* _What the task requires_: Read the listing and extract each line that includes the word "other".

* _Dataset content_:
- - -
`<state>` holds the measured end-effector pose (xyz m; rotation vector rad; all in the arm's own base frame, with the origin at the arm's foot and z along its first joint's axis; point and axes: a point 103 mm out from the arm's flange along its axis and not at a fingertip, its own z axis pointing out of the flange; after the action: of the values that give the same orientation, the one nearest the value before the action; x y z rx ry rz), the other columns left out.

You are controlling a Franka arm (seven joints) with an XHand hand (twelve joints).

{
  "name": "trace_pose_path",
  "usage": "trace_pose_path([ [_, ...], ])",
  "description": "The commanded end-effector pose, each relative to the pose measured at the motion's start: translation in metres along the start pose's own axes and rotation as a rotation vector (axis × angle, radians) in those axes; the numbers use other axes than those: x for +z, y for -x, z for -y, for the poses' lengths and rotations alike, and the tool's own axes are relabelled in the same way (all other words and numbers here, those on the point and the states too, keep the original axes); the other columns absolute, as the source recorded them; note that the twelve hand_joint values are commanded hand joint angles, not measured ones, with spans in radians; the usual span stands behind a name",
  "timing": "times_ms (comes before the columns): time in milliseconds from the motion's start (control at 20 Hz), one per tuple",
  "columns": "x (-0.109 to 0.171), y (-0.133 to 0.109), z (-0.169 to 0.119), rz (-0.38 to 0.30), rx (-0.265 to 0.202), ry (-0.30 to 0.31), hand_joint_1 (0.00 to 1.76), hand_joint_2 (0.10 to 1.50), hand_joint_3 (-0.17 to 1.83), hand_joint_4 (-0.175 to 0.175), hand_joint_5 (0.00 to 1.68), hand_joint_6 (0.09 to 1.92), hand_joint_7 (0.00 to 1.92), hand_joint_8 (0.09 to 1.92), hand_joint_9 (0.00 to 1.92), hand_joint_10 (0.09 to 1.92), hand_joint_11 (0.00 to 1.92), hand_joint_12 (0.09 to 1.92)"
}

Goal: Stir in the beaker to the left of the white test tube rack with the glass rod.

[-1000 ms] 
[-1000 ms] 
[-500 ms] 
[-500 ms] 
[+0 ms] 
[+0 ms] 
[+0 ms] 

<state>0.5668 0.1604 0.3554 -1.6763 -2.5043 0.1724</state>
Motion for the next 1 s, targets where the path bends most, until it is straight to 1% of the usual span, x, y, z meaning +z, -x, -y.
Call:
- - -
* _Response_:
`<state>` holds the measured end-effector pose (xyz m; rotation vector rad; all in the arm's own base frame, with the origin at the arm's foot and z along its first joint's axis; point and axes: a point 103 mm out from the arm's flange along its axis and not at a fingertip, its own z axis pointing out of the flange; after the action: of the values that give the same orientation, the one nearest the value before the action; x y z rx ry rz), the other columns left out.
  "description": "The commanded end-effector pose, each relative to the pose measured at the motion's start: translation in metres along the start pose's own axes and rotation as a rotation vector (axis × angle, radians) in those axes; the numbers use other axes than those: x for +z, y for -x, z for -y, for the poses' lengths and rotations alike, and the tool's own axes are relabelled in the same way (all other words and numbers here, those on the point and the states too, keep the original axes); the other columns absolute, as the source recorded them; note that the twelve hand_joint values are commanded hand joint angles, not measured ones, with spans in radians; the usual span stands behind a name",

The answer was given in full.